The sundial itself is inscribed
+ ÞIS IS DÆGES SOLMERCA + / ÆT ILCVM TIDE
þis is dæges solmerca, æt ilcum tide.
"This is the day's sun-marker, at every tide."
And at the bottom of the central panel is the line
+⁊ HAǷARÐ ME ǷROHTE ⁊ BRAND / PRS
and Hawarð me wrohte and Brand presbyter(i) [or preostas] .
"And Haward wrought me and Brand priest(s)."

The reference is to Edward the Confessor and Tostig, the Earl of Northumbria. Tostig was the son of Earl Godwin of Wessex and the brother of Harold; he was also Edward's brother-in-law. Tostig held the earldom of Northumbria from 1055 to 1065, fixing the date of the church's reconstruction to that decade. In late 1063 or early 1064, Tostig had Gamal, Orm's father. killed when Gamal visited him under safe conduct.

The language of the inscription is late Old English, with a failing case and gender system. The compound solmerca is otherwise unattested in English, and has been ascribed to Scandinavian influence (Old Norse solmerki 'sign of the zodiac').

The Historic England web site, which lists St Gregory's as Grade I, provides the following translation of the full, three-part inscription: "Orm Gamal's son bought St. Gregory's Minster when it was all broken down and fallen and he let it be made anew from the ground to Christ and St. Gregory, in Edward's days, the king, and in Tosti's days, the Earl. This is day's Sun marker at every tide. And Haworth me wrought and Brand, priests." The last two sentences are more fully translated by some sources as: "This is the day’s sun-marking at every hour. And Hawarth made me and Brand priest(s)"

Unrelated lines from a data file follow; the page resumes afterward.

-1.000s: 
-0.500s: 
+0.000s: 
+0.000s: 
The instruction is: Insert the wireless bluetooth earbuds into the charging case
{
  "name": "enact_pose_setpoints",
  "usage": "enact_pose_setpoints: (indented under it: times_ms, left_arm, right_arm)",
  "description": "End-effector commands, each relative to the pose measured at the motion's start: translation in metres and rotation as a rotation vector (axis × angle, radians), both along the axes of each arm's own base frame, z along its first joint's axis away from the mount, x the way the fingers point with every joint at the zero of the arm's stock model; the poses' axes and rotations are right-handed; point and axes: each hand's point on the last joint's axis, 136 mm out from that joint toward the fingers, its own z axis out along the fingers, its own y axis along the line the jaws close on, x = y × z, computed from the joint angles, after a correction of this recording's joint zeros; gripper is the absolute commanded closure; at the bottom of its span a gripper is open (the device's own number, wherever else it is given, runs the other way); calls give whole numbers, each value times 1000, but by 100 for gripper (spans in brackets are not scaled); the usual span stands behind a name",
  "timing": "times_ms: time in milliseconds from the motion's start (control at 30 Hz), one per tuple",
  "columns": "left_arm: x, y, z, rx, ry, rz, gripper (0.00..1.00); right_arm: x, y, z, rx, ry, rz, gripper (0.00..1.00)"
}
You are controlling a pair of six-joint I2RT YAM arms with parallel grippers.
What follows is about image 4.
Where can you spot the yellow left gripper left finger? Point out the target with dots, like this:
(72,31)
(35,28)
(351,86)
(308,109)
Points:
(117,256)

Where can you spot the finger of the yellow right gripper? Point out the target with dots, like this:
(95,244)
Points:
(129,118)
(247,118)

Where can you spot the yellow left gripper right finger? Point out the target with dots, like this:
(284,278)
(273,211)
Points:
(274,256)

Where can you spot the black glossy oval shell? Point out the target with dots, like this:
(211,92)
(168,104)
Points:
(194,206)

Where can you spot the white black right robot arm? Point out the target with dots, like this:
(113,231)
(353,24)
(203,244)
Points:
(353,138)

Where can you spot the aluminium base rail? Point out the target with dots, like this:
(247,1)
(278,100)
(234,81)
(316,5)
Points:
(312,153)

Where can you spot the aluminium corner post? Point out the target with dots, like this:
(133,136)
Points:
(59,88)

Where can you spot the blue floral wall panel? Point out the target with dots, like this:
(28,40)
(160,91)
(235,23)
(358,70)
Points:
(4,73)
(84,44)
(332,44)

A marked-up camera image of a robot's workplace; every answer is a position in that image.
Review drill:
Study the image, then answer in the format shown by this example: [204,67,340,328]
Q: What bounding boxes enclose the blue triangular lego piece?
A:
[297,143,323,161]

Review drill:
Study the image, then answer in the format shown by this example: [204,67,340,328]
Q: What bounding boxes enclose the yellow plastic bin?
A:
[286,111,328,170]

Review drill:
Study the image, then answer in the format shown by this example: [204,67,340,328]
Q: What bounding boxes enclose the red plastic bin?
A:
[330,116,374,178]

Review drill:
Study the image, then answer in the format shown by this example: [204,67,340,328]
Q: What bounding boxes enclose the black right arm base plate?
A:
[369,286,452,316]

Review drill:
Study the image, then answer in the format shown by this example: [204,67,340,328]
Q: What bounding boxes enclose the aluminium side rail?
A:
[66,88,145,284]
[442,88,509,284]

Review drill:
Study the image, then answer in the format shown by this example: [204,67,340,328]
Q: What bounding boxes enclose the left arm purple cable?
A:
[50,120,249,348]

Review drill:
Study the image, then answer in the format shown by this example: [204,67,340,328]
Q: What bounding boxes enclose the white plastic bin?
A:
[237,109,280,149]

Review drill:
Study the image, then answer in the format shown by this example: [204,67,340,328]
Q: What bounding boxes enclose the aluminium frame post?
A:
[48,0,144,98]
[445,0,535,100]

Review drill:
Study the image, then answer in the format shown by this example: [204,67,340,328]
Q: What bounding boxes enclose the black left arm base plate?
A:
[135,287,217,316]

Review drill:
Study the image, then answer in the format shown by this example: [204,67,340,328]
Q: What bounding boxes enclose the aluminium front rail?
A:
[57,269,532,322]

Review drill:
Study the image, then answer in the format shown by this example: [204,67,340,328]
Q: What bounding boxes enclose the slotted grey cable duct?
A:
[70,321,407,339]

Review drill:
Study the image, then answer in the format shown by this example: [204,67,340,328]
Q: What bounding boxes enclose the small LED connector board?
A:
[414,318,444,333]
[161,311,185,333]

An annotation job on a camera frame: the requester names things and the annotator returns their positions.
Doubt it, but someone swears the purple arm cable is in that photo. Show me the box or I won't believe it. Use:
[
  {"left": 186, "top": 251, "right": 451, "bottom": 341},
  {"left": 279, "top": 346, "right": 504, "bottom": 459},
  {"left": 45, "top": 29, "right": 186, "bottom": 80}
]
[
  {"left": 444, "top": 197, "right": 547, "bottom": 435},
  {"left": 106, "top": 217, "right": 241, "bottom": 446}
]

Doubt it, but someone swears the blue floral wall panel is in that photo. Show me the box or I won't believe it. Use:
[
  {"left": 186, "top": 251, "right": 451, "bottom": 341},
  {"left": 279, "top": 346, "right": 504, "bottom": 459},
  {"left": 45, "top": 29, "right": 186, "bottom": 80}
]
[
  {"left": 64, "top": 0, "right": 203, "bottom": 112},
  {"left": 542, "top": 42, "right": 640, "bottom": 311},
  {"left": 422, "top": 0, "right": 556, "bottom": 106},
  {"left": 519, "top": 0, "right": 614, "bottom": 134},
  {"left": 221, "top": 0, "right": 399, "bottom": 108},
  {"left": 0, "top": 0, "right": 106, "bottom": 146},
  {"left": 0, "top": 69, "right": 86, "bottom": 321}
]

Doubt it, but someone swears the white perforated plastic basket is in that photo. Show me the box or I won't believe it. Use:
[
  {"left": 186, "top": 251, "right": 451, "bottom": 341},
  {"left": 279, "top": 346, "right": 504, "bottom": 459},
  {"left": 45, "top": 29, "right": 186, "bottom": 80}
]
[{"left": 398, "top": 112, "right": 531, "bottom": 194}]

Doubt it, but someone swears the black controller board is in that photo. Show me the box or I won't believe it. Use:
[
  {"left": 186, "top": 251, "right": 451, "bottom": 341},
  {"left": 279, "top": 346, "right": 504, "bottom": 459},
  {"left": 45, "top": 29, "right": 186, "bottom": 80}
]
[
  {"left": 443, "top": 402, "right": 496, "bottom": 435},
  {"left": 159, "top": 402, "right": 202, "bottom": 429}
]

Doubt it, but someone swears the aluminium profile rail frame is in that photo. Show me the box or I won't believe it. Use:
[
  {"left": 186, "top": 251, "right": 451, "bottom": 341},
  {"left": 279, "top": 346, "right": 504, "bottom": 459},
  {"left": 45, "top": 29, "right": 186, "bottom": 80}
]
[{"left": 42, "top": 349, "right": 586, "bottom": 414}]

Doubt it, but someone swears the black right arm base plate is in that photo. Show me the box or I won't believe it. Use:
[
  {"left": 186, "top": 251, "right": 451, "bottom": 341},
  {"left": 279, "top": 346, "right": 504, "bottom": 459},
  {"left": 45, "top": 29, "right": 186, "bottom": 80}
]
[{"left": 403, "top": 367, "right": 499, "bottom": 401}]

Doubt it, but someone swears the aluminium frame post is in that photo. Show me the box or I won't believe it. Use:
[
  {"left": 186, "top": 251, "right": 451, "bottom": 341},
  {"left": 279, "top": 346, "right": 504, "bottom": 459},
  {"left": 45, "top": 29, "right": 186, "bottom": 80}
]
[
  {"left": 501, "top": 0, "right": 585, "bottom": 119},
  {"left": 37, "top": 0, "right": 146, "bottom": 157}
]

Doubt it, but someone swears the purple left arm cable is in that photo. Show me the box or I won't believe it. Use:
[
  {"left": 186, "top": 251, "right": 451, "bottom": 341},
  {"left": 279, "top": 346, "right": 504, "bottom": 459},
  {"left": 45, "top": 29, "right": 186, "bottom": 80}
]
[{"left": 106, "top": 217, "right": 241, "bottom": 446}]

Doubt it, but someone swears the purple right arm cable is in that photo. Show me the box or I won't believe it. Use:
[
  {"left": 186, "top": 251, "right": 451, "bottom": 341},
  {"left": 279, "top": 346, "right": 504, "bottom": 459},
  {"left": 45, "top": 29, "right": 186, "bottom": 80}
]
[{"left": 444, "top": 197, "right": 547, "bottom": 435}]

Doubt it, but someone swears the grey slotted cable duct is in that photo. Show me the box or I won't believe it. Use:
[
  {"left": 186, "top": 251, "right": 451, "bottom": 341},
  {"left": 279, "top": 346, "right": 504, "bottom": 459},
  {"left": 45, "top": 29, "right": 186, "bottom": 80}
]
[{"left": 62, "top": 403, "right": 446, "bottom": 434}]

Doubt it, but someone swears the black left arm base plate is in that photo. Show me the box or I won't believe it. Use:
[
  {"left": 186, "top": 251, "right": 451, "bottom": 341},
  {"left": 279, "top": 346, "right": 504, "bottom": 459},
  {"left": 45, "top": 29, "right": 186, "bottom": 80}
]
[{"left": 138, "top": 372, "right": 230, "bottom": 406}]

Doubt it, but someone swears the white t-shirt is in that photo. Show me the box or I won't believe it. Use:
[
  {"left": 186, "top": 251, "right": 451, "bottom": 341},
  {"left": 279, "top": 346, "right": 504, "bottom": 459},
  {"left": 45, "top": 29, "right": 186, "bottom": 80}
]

The Journal of the Yorkshire Archaeological and Historical Society. (Volume 69), published in 1997, offers more persuasive interpretations of the final sentence: "First, it makes two statements: that Hawarth made the sundial (that is, he was the craftsman), and that Brand was the priest. The second interpretation is that both Hawarth (who was probably a craftsman and could have been a priest) and Brand the priest (acting as his assistant or instructor), together made the sundial. Higgitt has suggested that 'Brand was perhaps responsible for the drafting and laying out of the text, and perhaps too for the design of the sundial'.27" (The Higgitt referred to is John Higgitt who was a medieval scholar who specialized in analyses of Anglo-Saxon inscriptions. He contributed to a 1997 Medieval Archaeology journal report, Kirkdale - The inscriptions, 41. Vol 41, pp. 51–99.)

Part of the sundial's historical significance is its testimony that, a century and a half after the Viking colonisation of the region, the settlers' descendants such as Orm Gamalson were now using English, not Danish or Norwegian, as the appropriate language for monumental inscriptions.

== Replicas ==
In 2026, the British Museum commissioned a team of artisans from York Minster to create a full-size stone replica of the sundial to be displayed as part of the exhibition accompanying the loan of the Bayeux Tapestry. The sundial was selected to be included in the exhibition due to being one of very few monuments datable to the era of Edward the Confessor, directly before the Norman Conquest.

A plaster cast made between 1935 and 1958 is in the collection of the Science Museum Group.